TASK DIRECTIONS:
Take the material below and restate it word for word, stopping after the line in which "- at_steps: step" occurs.

^^^^^^^^

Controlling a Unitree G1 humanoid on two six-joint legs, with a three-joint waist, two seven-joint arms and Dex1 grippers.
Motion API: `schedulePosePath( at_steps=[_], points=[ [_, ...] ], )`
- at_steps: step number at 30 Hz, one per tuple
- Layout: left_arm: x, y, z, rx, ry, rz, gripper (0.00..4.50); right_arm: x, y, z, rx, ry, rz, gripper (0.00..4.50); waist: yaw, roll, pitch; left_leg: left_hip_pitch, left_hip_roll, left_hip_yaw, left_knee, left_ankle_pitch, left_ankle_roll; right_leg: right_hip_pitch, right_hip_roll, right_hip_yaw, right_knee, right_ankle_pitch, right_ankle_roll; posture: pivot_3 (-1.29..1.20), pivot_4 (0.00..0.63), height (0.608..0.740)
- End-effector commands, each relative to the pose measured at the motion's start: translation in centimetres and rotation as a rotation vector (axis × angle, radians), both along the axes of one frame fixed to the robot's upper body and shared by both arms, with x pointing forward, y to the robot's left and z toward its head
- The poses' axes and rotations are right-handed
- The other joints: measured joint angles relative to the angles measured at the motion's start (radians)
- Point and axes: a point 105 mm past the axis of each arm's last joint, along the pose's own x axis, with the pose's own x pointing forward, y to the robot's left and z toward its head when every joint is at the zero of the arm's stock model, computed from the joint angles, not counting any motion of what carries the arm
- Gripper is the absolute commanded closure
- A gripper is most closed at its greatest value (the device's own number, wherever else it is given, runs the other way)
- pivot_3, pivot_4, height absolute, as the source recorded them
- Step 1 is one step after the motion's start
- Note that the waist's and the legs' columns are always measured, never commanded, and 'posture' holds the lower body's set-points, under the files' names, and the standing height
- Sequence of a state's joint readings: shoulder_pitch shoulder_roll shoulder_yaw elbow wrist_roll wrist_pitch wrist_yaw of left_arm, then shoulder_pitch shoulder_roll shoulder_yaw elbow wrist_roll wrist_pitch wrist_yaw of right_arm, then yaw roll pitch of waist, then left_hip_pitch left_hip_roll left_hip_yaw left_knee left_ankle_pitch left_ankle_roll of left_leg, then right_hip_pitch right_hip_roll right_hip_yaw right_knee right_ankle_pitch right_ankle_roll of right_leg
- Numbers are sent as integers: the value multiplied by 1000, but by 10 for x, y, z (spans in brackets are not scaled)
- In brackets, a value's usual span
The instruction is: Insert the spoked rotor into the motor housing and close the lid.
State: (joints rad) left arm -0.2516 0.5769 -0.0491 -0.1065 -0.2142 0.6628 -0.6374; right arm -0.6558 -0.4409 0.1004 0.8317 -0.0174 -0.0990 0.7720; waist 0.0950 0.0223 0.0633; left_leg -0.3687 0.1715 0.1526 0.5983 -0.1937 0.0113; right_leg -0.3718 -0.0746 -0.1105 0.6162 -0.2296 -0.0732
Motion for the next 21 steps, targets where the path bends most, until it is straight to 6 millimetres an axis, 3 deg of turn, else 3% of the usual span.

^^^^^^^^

WORKED SOLUTION:
Controlling a Unitree G1 humanoid on two six-joint legs, with a three-joint waist, two seven-joint arms and Dex1 grippers.
Motion API: `schedulePosePath( at_steps=[_], points=[ [_, ...] ], )`
- at_steps: step number at 30 Hz, one per tuple

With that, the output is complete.